First, in USS-POSCO Industries v. Case (2016) 244 Cal.App.4th 19, the court addressed the question of whether the amendment to section 218.5 applied to actions that were pending before January 1, 2014.  The court held that California courts have long treated legislation affecting the recovery of attorney’s fees as applying to actions pending at the time of enactment.  (This is different than federal courts, which have refused to apply the new version of section 218.5 to cases pending as of January 1, 2014.)  Thus, in California state courts, the new version of section 218.5 applies to actions that were pending at the time of enactment.  In other words, to recover attorneys’ fees in actions for unpaid wages, employers will need to show that the claims are brought in bad faith.

At the same time, employers that prevail on claims for unpaid wages may be able to recover their court costs, even if the plaintiff prevailed on other claims.  See Sharif v. Mehusa, Inc. (2015) 241 Cal.App.4th 185.  To unpack this a bit, under California Code of Civil Procedure section 1032(4), which provides for the recovery of court costs by a prevailing party, there is normally only one prevailing party.  Thus, if the plaintiff wins on only one of his or her claims, the plaintiff is still likely to recover his or her costs and the defendant is unlikely to be able to do so.
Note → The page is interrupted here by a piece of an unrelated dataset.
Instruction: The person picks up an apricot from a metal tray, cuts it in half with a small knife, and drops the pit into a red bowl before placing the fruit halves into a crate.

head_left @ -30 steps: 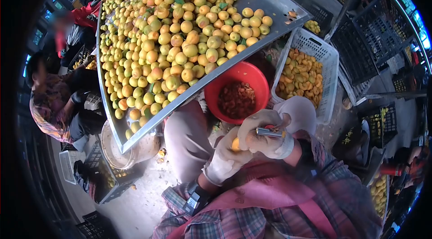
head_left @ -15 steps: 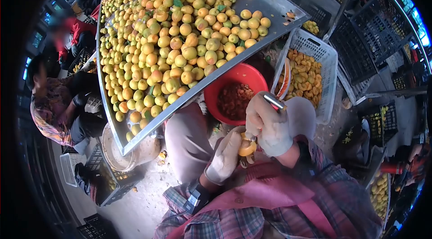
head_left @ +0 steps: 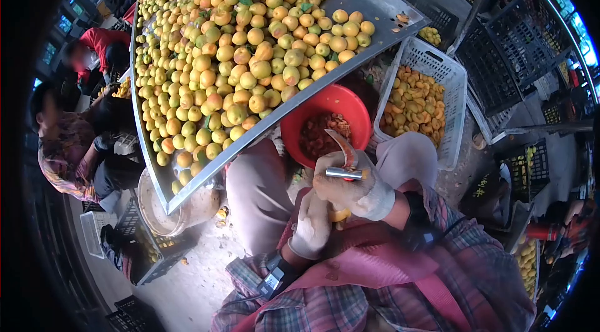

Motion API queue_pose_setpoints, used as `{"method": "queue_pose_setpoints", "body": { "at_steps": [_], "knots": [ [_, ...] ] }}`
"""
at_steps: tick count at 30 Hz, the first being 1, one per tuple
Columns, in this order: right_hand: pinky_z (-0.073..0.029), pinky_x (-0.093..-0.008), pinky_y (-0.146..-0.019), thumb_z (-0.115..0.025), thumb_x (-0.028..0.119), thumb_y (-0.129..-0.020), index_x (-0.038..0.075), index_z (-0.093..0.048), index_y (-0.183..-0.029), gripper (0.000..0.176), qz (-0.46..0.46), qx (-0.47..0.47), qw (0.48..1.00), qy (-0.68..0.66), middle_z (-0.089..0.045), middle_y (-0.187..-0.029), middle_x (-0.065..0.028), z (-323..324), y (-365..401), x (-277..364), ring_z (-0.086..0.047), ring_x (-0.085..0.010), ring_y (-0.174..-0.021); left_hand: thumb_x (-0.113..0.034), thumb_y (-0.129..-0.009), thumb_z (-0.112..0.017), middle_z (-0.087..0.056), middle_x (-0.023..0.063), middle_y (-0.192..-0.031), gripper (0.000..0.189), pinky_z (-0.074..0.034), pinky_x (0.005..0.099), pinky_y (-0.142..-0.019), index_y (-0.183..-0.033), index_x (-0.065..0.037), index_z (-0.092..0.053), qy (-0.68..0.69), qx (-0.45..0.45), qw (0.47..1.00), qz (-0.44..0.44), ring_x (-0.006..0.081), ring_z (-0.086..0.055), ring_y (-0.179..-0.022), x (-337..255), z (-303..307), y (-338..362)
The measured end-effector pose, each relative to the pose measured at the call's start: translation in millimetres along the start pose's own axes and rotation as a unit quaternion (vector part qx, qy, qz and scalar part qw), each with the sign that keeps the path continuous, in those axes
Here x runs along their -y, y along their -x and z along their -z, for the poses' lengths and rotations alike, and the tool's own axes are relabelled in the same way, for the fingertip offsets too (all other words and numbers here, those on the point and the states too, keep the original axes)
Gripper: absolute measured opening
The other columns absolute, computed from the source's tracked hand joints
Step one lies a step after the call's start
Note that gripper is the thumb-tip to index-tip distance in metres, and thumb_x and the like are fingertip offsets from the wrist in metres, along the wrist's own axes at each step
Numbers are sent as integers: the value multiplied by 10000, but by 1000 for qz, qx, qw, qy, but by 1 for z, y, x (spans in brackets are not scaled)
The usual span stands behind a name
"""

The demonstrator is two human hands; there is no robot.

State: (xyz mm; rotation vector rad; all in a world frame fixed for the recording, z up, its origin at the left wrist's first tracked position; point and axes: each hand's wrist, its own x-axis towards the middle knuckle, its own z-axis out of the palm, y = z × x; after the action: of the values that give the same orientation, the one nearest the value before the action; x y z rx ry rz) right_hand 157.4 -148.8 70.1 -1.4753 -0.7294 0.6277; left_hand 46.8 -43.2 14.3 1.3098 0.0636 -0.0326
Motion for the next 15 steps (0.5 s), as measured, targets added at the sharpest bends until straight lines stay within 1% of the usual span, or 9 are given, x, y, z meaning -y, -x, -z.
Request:
{"method": "queue_pose_setpoints", "body": {
  "at_steps": [1, 3, 5, 7, 9, 11, 12, 13, 15],
  "knots": [
    [-425, -325, -529, -636, 81, -844, 29, -589, -823, 73, -2, 1, 1000, 0, -567, -732, -47, -1, -1, 0, -562, -155, -597, -245, -1008, -361, -568, 50, -865, 264, -419, 253, -522, -1065, -51, -531, 9, 27, 1000, -8, 121, -545, -626, 7, 4, 0],
    [-421, -328, -511, -666, 96, -821, 35, -588, -815, 99, 313, 29, 927, 205, -531, -655, -56, -7, -3, -2, -548, -225, -578, -231, -994, -400, -562, 36, -845, 232, -419, 254, -520, -1065, -53, -532, -6, 7, 1000, 21, 110, -542, -620, 29, 1, 10],
    [-415, -338, -504, -683, 100, -810, 32, -570, -786, 134, 235, 37, 969, 72, -496, -603, -65, -16, -3, -4, -528, -252, -560, -217, -981, -440, -556, 22, -825, 205, -419, 254, -518, -1065, -55, -533, -21, -12, 998, 51, 99, -539, -613, 28, 2, 11],
    [-405, -350, -499, -688, 84, -797, 24, -545, -760, 159, 179, 6, 983, 28, -479, -605, -68, -17, 0, 5, -509, -248, -539, -148, -929, -526, -550, 10, -841, 160, -424, 253, -530, -1060, -56, -536, -200, 123, 972, -23, 85, -544, -663, 19, 13, 8],
    [-414, -350, -522, -684, 89, -806, 27, -528, -734, 182, 222, -8, 975, 19, -479, -610, -80, -17, 3, 10, -504, -252, -538, -47, -870, -565, -553, 4, -847, 177, -412, 234, -523, -1045, -54, -540, -202, 132, 962, -128, 74, -532, -677, 18, 12, 2],
    [-421, -344, -556, -676, 109, -816, 30, -529, -727, 189, 61, -7, 998, 9, -492, -613, -77, -12, 8, 10, -538, -214, -558, 9, -842, -553, -568, 13, -860, 209, -387, 214, -502, -1043, -47, -545, 88, 26, 971, 223, 66, -514, -663, -1, 1, -1],
    [-438, -302, -597, -678, 145, -805, 45, -542, -733, 183, 33, 10, 999, 18, -520, -641, -62, -6, 8, 7, -564, -162, -596, 4, -857, -520, -595, 31, -894, 209, -375, 206, -478, -1062, -29, -549, -151, 124, 974, -114, 54, -517, -649, 24, 13, 3],
    [-438, -302, -597, -678, 145, -805, 45, -542, -733, 183, 32, 10, 999, 18, -520, -641, -62, -7, 8, -11, -564, -162, -596, 4, -857, -520, -595, 31, -894, 209, -375, 206, -478, -1062, -29, -549, -150, 124, 974, -114, 54, -517, -649, 17, 12, 2],
    [-475, -311, -684, -676, 143, -779, 58, -557, -761, 147, 313, -74, 933, 162, -552, -685, -21, -9, 9, -55, -566, -135, -629, 11, -851, -519, -614, 50, -931, 235, -394, 206, -501, -1083, -18, -547, -5, 128, 992, 20, 67, -544, -690, -2, 7, -2]
  ]
}}
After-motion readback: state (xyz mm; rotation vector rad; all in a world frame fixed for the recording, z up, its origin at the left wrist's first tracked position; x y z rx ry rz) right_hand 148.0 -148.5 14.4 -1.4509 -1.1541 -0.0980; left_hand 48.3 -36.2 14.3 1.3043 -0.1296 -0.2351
However, section 218.5 provides a separate avenue to recover costs.  Thus, if an employer prevails on a claim for unpaid wages, but loses on other claims, the employer can still recover costs if it can show that the employee filed its claim for unpaid wages in bad faith.

For these reasons, the news for workers on section 218.5 is mixed.  But the recent amendments allowing employers to recover their attorney’s fees only in the case of bad faith will protect workers in the event that they sue and lose.